Considering a body of mass m, radius R rotating with angular speed `omega` about the centre of the mass and with a velocity v of centre of mass, the most appropriate definition of rolling motion will be

To solve the question regarding the definition of rolling motion for a body of mass \( m \), radius \( R \), rotating with angular speed \( \omega \) and having a linear velocity \( v \) of the center of mass, we can follow these steps: ### Step-by-Step Solution: 1. **Understanding Rolling Motion**: - Rolling motion occurs when a body rotates about its axis while simultaneously translating along a surface.
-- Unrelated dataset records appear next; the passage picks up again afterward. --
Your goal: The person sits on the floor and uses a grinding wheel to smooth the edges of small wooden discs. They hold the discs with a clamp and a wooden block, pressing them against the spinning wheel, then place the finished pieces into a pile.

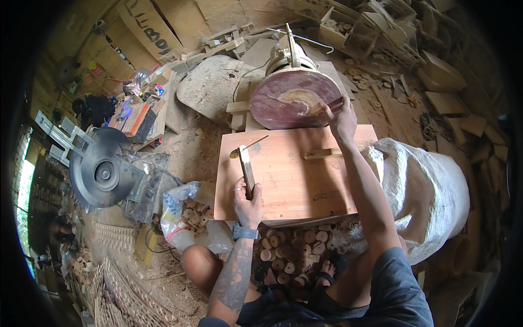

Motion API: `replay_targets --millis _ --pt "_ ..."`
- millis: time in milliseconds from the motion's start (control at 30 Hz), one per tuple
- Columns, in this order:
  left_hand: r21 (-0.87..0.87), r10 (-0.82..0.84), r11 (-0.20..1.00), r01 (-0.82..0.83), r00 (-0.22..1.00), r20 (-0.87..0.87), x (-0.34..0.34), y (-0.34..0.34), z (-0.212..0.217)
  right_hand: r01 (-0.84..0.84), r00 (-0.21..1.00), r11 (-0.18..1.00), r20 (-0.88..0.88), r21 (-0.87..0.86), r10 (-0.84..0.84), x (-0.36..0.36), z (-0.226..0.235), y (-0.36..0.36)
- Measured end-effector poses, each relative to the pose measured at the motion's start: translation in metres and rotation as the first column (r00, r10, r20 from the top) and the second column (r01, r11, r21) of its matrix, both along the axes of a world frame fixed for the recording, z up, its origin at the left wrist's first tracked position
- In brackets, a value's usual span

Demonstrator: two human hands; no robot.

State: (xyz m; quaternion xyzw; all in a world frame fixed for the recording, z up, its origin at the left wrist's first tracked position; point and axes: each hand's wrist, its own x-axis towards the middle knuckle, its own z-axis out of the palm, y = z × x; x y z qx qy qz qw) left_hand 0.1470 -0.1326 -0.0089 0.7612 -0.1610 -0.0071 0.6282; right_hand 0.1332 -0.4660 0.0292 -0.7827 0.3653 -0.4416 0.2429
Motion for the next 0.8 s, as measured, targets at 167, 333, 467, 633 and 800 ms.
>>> replay_targets --millis 167,333,467,633,800 --pt "0.005 -0.005 1.0 0.005 1.0 0.008 0.001 0.0 -0.001 -0.085 0.996 0.995 0.018 0.054 0.085 -0.004 -0.003 -0.01" --pt "0.022 -0.005 1.0 0.004 0.999 0.038 0.003 0.001 -0.005 -0.126 0.991 0.99 0.051 0.064 0.122 -0.008 -0.001 -0.008" --pt "0.015 -0.006 1.0 0.005 1.0 0.028 0.003 0.001 -0.005 0.057 0.982 0.981 0.186 -0.185 -0.022 0.003 -0.001 0.012" --pt "-0.017 -0.037 0.999 0.037 0.999 0.021 0.003 0.0 -0.006 0.002 0.988 0.98 0.152 -0.198 0.028 0.018 0.004 0.029" --pt "0.034 -0.031 0.999 0.029 0.999 0.034 0.004 0.002 -0.005 0.012 0.994 0.988 0.109 -0.155 0.005 0.022 0.007 0.025"
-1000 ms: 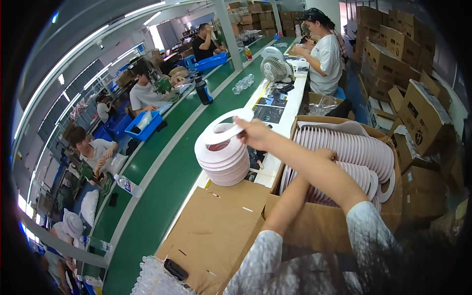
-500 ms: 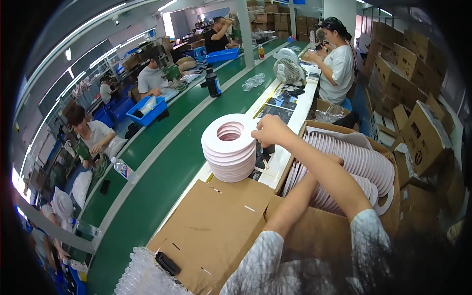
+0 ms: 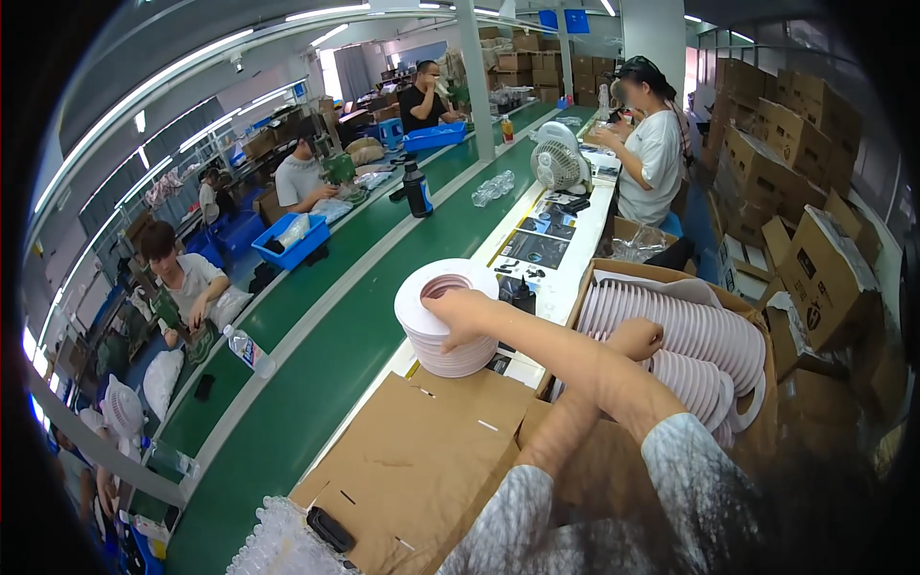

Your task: Packaging circular white components into a cardboard box on an assembly line.

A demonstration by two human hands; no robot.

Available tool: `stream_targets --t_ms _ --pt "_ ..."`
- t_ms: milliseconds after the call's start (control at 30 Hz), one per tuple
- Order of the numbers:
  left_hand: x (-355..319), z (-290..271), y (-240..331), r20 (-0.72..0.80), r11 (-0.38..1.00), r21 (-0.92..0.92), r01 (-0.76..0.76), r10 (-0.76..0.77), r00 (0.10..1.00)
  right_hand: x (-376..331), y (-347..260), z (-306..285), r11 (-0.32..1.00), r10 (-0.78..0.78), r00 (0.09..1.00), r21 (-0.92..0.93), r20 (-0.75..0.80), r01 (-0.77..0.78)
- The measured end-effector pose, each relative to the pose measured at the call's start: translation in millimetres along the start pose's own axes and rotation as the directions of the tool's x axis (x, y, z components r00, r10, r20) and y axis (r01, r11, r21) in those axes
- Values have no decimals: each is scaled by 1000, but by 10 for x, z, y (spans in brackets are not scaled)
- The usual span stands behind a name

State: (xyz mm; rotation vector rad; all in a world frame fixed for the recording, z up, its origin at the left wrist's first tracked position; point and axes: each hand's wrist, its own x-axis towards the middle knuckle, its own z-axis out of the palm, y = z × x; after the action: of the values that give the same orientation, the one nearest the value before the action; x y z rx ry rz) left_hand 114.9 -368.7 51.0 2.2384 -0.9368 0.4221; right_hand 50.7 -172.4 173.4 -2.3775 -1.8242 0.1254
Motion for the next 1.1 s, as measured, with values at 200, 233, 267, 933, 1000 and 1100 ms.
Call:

For pure rolling without slipping, the point of contact with the surface must have zero velocity relative to the surface. 2. **Identify Key Points**: - Let’s denote: - \( v \): Linear velocity of the center of mass. - \( R \): Radius of the body. - \( \omega \): Angular velocity of the body. - Point \( P \): The point of contact between the body and the surface. 3. **Velocity at the Point of Contact**: - The linear velocity of the center of mass is \( v \). - The tangential velocity at the point of contact due to rotation is given by \( R \omega \). 4. **Condition for Pure Rolling**: - For pure rolling, the point of contact must be stationary with respect to the surface. This means that the net velocity at point \( P \) must be zero: \[ v - R \omega = 0 \] - Rearranging this gives: \[ v = R \omega \] 5. **Conclusion**: - The most appropriate definition of rolling motion is that the point of contact is stationary with respect to the surface. This implies that the linear velocity \( v \) of the center of mass is equal to the tangential velocity \( R \omega \) at the point of contact. ### Final Answer: The most appropriate definition of rolling motion is that **the point of contact is stationary with respect to the surface**.